Made of exposed brick in ochre and reddish colours, from it you can see the bell tower whose last section harmonizes with the patio and you can also see 2 of the 4 defensive-looking towers of the Herrerian-style monastery.

The sloping surface towards the center so that the monastery cistern, dug out of the very rock of the mountain, collect rainwater formerly used for conventual use.


Gothic hall

The foundations of the Sanctuary, rodeno rock, the same mountain where the image was found.

Today it houses «facsimiles» of historical books and one of the swords of King Jaume I, two sketches of statues of the same king, a commemorative medal and one of the smallest books in the world.


Completed in 1670 as it reads in the front, it maintains the distribution of its furniture

Decorated with sgraffito with enigmatic letters, initials of a Latin phrase that records the completion of the architectural work.

The pulpit consists of two parts, the upper one was the curb for the cistern of the house of Margarita de Lauria in the 14th century. In the windows we see shields of the Valencian nobility.


Community Chapel

Old «Sala de profundis», with eighteenth-century baroque style in boxes of canvases and openings

The front facing of exposed brick from the 16th century.

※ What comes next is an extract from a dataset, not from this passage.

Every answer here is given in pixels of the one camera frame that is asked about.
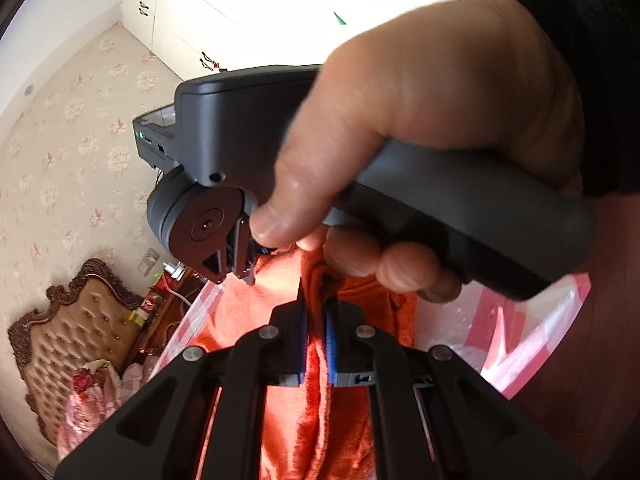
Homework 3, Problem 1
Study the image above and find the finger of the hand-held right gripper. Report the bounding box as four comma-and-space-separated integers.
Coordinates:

A Russian icon acts as the door of the tabernacle and from the ceiling hangs the 3 meter of diameter lamp with 24 studs and 24 shields of the nobility.

Canvases of the Valencian school of the seventeenth century, the «Christ» of the school of Francisco de Vergara, father of the painter José de Vergara, and presides over the «Virgen de la Merced» by Vicente López.

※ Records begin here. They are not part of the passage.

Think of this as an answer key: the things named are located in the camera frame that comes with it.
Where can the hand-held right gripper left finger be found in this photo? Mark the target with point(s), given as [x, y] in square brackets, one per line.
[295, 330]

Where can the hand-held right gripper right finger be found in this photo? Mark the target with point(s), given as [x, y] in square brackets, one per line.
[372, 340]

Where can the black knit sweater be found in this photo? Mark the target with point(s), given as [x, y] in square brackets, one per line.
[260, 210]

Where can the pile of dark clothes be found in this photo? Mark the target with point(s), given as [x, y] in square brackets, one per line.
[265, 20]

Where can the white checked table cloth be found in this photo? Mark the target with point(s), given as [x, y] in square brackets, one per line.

The tile base of the 18th Century; The sixteen ceramic paintings from Manises from 1774 represent scenes from the life of Saint Joseph.


Gothic structure with architectural elements of the Renaissance, Neoclassicism and Romanesque

Rectangular plan, with three naves with a ribbed vault supported by pilasters, presided over by the Presbytery with a square apse, in the style of an old Visigothic temple on which the current temple stands. The choir, whose construction began in 1669, is closed by the grating of the presbytery forged in 1514.

In its chapels we find religious images, altarpieces, canvases and tombs such as the exquisite Gothic tomb of Bernat Guillem d’Entença or that of Father Jofré, who built the first psychiatric hospital in the world. Those on the Epistle side still have neoclassical coating carried out between 1739 and 1745.

Alta Mayor y Camarín

In the center of the neo-gothic altarpiece the original Byzantine image of Our Lady of the Angels 

From the 7th century, it weighs 200 kilos and was rebuilt after the Civil War. The altarpiece has scenes from the life of Jesus, images and figures of Mercedarians, and scenes from the reconquest of Valencia. Around the dome of the dressing room is written the legend that José de Vergara interpreted with his frescoes both its concealment by the Muslim invasion and its discovery by San Pedro Nolasco and Jaime I.


Rectangular building with a defensive aspect with its four towers

Starting with the southeast tower, the oldest and with a rectangular base, going up the adjoining ramp on the east face of the building, a large door that gives access to the Monastery to visit it and also access the Printing Museum. Continuing along the barbican, going through the lattice gate of 1666 in the northeast, the base of the building, the very rock of the mountain, becomes more appreciated. Going up the ladder in the north wing you reach the Romanesque doorway of the church, restored after the Civil War. Attached to the Church, is the bell tower whose ringing bells mark the hours, calling the faithful for masses among other signs.